Only certain lines below are wanted: those starting at the line containing "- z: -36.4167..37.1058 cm" and ending at the line containing "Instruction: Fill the", both included, each retyped exactly.

SUPPLIED INFORMATION:

"""

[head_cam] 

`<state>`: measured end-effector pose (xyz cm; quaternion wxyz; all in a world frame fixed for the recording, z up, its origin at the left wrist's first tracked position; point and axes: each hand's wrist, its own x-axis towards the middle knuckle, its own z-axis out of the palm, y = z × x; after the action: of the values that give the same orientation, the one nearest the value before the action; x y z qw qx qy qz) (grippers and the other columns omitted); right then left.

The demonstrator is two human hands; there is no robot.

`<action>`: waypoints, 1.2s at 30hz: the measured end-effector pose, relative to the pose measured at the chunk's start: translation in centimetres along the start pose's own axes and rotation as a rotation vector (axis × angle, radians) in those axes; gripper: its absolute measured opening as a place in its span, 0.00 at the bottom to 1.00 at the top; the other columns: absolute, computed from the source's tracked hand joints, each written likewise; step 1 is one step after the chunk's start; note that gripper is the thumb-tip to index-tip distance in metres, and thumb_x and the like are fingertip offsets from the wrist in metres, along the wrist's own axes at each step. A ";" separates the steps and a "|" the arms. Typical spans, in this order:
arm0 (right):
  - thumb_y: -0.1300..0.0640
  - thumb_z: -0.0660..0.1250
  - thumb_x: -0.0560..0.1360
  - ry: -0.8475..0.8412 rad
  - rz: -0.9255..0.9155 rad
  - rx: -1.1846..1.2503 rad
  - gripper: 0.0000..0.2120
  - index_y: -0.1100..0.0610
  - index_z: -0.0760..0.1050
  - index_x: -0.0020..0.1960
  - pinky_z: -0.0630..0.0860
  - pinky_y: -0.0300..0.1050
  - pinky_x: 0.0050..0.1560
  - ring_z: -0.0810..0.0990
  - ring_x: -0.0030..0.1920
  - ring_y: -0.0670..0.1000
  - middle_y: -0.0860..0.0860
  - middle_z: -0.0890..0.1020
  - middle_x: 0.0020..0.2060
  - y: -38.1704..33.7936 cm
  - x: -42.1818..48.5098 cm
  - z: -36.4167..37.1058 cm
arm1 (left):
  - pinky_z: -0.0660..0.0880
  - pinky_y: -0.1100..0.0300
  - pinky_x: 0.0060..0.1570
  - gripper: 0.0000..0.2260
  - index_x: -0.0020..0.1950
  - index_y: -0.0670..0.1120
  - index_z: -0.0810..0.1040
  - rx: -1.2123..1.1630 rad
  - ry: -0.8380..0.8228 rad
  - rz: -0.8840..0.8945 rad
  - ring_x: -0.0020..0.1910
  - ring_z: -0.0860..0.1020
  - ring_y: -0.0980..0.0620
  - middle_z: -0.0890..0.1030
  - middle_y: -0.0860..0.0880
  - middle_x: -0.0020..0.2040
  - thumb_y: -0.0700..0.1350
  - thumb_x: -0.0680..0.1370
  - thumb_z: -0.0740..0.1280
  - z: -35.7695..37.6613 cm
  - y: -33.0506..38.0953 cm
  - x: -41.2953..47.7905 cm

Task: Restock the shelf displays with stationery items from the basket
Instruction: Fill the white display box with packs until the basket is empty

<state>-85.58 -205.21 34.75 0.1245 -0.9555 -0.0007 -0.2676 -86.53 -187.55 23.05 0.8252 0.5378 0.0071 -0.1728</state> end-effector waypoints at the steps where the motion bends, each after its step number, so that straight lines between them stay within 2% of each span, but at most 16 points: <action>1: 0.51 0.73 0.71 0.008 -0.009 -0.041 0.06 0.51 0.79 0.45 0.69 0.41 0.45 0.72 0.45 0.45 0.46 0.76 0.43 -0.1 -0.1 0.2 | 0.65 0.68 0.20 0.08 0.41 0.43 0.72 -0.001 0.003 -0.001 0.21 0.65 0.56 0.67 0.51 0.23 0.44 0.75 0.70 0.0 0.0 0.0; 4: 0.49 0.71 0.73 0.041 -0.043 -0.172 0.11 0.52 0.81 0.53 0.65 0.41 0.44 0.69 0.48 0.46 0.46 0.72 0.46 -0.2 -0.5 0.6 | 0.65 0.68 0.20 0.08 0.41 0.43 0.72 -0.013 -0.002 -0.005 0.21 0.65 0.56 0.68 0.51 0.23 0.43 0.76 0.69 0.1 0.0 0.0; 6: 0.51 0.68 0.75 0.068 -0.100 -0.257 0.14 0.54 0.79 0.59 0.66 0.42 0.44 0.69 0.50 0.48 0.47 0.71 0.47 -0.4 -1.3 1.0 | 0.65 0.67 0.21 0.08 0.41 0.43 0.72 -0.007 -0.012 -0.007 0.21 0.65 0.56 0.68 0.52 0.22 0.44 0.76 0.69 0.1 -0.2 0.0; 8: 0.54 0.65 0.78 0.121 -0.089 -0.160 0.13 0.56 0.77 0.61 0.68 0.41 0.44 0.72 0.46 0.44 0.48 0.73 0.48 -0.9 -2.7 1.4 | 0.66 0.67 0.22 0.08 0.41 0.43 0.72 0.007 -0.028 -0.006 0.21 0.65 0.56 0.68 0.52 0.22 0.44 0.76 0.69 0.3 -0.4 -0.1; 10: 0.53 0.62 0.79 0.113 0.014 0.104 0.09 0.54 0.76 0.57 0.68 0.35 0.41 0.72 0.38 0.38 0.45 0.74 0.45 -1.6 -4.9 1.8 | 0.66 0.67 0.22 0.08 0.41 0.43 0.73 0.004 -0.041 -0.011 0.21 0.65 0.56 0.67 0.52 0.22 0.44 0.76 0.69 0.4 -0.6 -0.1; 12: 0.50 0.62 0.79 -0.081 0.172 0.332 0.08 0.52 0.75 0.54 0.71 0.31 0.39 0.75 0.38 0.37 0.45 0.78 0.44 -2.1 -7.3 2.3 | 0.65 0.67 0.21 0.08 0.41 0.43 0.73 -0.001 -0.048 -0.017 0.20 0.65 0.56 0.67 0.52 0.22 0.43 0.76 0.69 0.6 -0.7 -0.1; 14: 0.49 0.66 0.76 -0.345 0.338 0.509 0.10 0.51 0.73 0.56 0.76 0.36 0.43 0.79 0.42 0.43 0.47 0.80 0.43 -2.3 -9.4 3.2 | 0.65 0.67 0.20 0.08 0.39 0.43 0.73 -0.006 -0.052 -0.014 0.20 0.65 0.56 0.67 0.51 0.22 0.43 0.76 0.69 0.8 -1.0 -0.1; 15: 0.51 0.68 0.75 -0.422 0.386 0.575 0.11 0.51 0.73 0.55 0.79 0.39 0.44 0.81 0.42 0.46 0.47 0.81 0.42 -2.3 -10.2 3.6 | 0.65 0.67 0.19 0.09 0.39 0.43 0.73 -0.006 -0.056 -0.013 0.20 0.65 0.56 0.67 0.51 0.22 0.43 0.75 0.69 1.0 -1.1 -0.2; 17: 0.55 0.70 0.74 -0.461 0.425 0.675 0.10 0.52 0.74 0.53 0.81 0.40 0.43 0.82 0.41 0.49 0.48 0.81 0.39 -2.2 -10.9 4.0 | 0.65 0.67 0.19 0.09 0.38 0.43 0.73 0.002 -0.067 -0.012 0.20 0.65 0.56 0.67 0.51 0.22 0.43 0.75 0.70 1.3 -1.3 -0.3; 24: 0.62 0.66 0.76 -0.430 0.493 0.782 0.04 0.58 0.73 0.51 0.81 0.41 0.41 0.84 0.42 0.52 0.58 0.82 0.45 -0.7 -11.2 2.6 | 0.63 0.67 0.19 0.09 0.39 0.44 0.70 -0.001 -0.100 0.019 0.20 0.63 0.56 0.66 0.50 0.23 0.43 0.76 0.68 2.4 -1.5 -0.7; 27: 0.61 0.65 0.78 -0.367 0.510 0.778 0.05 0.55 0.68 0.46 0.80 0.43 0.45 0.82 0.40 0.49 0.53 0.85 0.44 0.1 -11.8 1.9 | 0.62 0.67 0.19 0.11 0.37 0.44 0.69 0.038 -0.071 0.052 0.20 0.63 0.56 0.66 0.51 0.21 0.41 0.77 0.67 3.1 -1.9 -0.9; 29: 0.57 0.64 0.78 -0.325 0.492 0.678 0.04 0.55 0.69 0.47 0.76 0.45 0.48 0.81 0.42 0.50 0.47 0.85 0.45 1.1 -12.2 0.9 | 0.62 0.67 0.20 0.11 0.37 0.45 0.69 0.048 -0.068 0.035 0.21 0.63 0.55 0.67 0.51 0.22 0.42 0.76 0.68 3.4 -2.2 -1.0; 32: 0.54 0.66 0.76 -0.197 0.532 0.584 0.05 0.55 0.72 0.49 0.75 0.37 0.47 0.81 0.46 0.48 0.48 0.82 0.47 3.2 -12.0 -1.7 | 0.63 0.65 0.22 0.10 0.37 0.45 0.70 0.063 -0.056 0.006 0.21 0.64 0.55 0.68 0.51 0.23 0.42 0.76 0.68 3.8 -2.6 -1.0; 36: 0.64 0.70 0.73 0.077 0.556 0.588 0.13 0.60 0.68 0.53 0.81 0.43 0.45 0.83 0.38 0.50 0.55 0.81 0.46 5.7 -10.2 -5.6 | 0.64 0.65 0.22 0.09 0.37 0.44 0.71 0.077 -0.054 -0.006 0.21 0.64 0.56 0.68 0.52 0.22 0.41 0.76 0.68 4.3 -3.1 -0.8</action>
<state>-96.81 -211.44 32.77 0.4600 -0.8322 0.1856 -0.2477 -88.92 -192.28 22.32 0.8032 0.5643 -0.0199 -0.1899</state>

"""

TASK ANSWER:
  - z: -36.4167..37.1058 cm
arm1 (left):
  - pinky_z: -0.0660..0.0880
  - pinky_y: -0.1100..0.0300
  - pinky_x: 0.0060..0.1570
  - gripper: 0.0000..0.2260
  - index_x: -0.0020..0.1950
  - index_y: -0.0670..0.1120
  - index_z: -0.0810..0.1040
  - rx: -1.2123..1.1630 rad
  - ry: -0.8380..0.8228 rad
  - rz: -0.8840..0.8945 rad
  - ring_x: -0.0020..0.1910
  - ring_z: -0.0860..0.1020
  - ring_y: -0.0980..0.0620
  - middle_z: -0.0890..0.1030
  - middle_y: -0.0860..0.0880
  - middle_x: -0.0020..0.2040
  - thumb_y: -0.0700..0.1350
  - thumb_x: -0.0680..0.1370
  - thumb_z: -0.0740..0.1280
  - z: -35.7695..37.6613 cm
  - y: -33.0506..38.0953 cm
  - x: -41.2953..47.7905 cm

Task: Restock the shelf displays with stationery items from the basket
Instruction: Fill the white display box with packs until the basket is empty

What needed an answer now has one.